Action item ▸ What you return should be only the lines starting at the one that contains "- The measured" and running to the end of the listing, exactly as written, minus any pictures.

Stored data ▸
◆ ◆ ◆ ◆ ◆

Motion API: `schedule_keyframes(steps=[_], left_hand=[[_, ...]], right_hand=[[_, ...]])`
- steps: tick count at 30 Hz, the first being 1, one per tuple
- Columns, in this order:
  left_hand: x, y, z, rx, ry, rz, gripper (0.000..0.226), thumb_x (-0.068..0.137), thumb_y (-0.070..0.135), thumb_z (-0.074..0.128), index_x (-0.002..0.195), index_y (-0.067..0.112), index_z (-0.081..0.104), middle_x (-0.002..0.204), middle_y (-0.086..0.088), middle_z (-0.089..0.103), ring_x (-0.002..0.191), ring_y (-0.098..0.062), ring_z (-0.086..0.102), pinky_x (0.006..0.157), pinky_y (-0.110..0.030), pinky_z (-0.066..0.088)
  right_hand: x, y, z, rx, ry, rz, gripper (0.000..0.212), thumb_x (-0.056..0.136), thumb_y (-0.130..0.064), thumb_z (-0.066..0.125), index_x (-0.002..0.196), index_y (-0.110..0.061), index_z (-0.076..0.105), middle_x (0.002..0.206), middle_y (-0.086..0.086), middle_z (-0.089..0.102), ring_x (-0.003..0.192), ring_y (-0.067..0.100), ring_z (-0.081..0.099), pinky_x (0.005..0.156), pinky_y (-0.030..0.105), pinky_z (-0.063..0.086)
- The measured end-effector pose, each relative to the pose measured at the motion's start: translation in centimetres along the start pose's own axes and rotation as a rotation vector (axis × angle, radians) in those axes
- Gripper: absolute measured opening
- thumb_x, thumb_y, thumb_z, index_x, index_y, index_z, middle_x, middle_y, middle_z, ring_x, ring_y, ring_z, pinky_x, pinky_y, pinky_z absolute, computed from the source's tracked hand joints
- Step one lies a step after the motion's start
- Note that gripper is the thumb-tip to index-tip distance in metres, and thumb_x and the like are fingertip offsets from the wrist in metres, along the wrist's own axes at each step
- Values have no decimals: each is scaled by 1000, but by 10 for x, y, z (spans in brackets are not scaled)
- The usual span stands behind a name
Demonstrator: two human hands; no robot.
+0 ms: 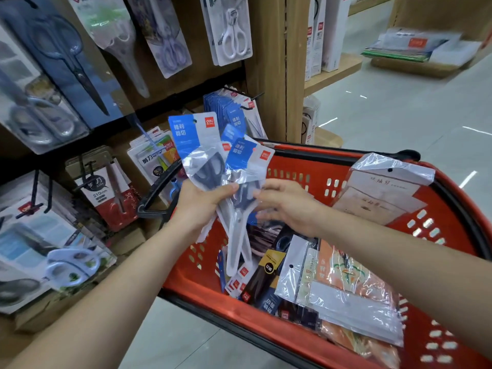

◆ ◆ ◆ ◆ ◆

Answer ▸
- The measured end-effector pose, each relative to the pose measured at the motion's start: translation in centimetres along the start pose's own axes and rotation as a rotation vector (axis × angle, radians) in those axes
- Gripper: absolute measured opening
- thumb_x, thumb_y, thumb_z, index_x, index_y, index_z, middle_x, middle_y, middle_z, ring_x, ring_y, ring_z, pinky_x, pinky_y, pinky_z absolute, computed from the source's tracked hand joints
- Step one lies a step after the motion's start
- Note that gripper is the thumb-tip to index-tip distance in metres, and thumb_x and the like are fingertip offsets from the wrist in metres, along the wrist's own axes at each step
- Values have no decimals: each is scaled by 1000, but by 10 for x, y, z (spans in brackets are not scaled)
- The usual span stands behind a name
Demonstrator: two human hands; no robot.
+0 ms: 

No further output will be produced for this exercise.